:: What this task involves ::
Start to finish, retype the entries exactly while omitting the pictures.

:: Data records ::
----

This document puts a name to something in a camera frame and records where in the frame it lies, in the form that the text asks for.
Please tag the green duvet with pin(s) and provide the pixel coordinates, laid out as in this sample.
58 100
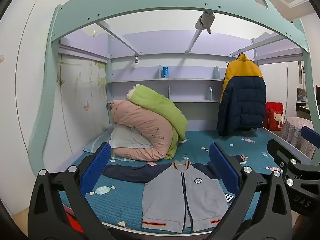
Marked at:
160 105

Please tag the pink duvet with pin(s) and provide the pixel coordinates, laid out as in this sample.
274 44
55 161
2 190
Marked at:
147 127

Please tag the grey hanging cloth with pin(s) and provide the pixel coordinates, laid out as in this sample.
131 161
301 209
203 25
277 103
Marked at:
205 21

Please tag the yellow and navy puffer jacket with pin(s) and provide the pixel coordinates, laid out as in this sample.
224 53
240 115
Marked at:
242 100

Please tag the grey and navy zip jacket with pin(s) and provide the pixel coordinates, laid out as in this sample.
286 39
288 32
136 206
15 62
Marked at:
162 195

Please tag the butterfly wall sticker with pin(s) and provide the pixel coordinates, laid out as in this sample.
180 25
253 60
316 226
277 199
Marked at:
86 106
60 79
2 58

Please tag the blue quilted candy print bedsheet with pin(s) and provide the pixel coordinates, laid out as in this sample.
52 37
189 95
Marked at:
120 200

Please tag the red cartoon print bag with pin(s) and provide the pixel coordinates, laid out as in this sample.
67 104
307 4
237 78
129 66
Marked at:
273 115

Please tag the light green bunk bed frame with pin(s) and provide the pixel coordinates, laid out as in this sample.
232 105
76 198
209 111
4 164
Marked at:
150 7

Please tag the pink patterned tablecloth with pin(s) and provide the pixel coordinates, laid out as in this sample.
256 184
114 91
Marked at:
295 132

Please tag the black hanging tag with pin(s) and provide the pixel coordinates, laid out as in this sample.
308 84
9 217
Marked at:
136 59

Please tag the white pillow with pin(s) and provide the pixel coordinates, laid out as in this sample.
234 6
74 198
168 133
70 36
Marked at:
127 137

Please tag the small blue box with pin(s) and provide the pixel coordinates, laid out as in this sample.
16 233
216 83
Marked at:
165 72

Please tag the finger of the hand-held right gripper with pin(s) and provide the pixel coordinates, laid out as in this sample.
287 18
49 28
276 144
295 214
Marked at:
310 133
277 152

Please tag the lavender headboard shelf unit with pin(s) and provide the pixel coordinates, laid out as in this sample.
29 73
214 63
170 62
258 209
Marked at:
190 87

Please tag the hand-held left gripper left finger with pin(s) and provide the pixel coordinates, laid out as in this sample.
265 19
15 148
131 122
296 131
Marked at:
96 165

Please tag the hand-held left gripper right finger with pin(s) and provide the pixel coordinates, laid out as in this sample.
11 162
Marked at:
222 165

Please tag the picture frame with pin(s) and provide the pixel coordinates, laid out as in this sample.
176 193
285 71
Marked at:
301 94

----

:: Your solution ::
This document puts a name to something in a camera frame and records where in the frame it lies, in the form that the text asks for.
Please tag the green duvet with pin(s) and provide the pixel coordinates, laid out as in this sample.
58 100
Marked at:
160 105

Please tag the pink duvet with pin(s) and provide the pixel coordinates, laid out as in this sample.
274 44
55 161
2 190
Marked at:
147 127

Please tag the grey hanging cloth with pin(s) and provide the pixel coordinates, laid out as in this sample.
131 161
301 209
203 25
277 103
Marked at:
205 21

Please tag the yellow and navy puffer jacket with pin(s) and provide the pixel coordinates, laid out as in this sample.
224 53
240 115
Marked at:
242 100

Please tag the grey and navy zip jacket with pin(s) and provide the pixel coordinates, laid out as in this sample.
286 39
288 32
136 206
15 62
Marked at:
162 195

Please tag the butterfly wall sticker with pin(s) and provide the pixel coordinates, laid out as in this sample.
180 25
253 60
316 226
277 199
Marked at:
86 106
60 79
2 58

Please tag the blue quilted candy print bedsheet with pin(s) and provide the pixel coordinates, laid out as in this sample.
52 37
189 95
Marked at:
120 200

Please tag the red cartoon print bag with pin(s) and provide the pixel coordinates, laid out as in this sample.
67 104
307 4
237 78
129 66
Marked at:
273 115

Please tag the light green bunk bed frame with pin(s) and provide the pixel coordinates, laid out as in this sample.
232 105
76 198
209 111
4 164
Marked at:
150 7

Please tag the pink patterned tablecloth with pin(s) and provide the pixel coordinates, laid out as in this sample.
256 184
114 91
Marked at:
295 132

Please tag the black hanging tag with pin(s) and provide the pixel coordinates, laid out as in this sample.
308 84
9 217
Marked at:
136 59

Please tag the white pillow with pin(s) and provide the pixel coordinates, laid out as in this sample.
234 6
74 198
168 133
70 36
Marked at:
127 137

Please tag the small blue box with pin(s) and provide the pixel coordinates, laid out as in this sample.
16 233
216 83
Marked at:
165 72

Please tag the finger of the hand-held right gripper with pin(s) and provide the pixel coordinates, laid out as in this sample.
287 18
49 28
276 144
295 214
Marked at:
310 133
277 152

Please tag the lavender headboard shelf unit with pin(s) and provide the pixel coordinates, laid out as in this sample.
29 73
214 63
170 62
258 209
Marked at:
190 87

Please tag the hand-held left gripper left finger with pin(s) and provide the pixel coordinates, laid out as in this sample.
265 19
15 148
131 122
296 131
Marked at:
96 165

Please tag the hand-held left gripper right finger with pin(s) and provide the pixel coordinates, laid out as in this sample.
11 162
Marked at:
222 165

Please tag the picture frame with pin(s) and provide the pixel coordinates, laid out as in this sample.
176 193
285 71
Marked at:
301 94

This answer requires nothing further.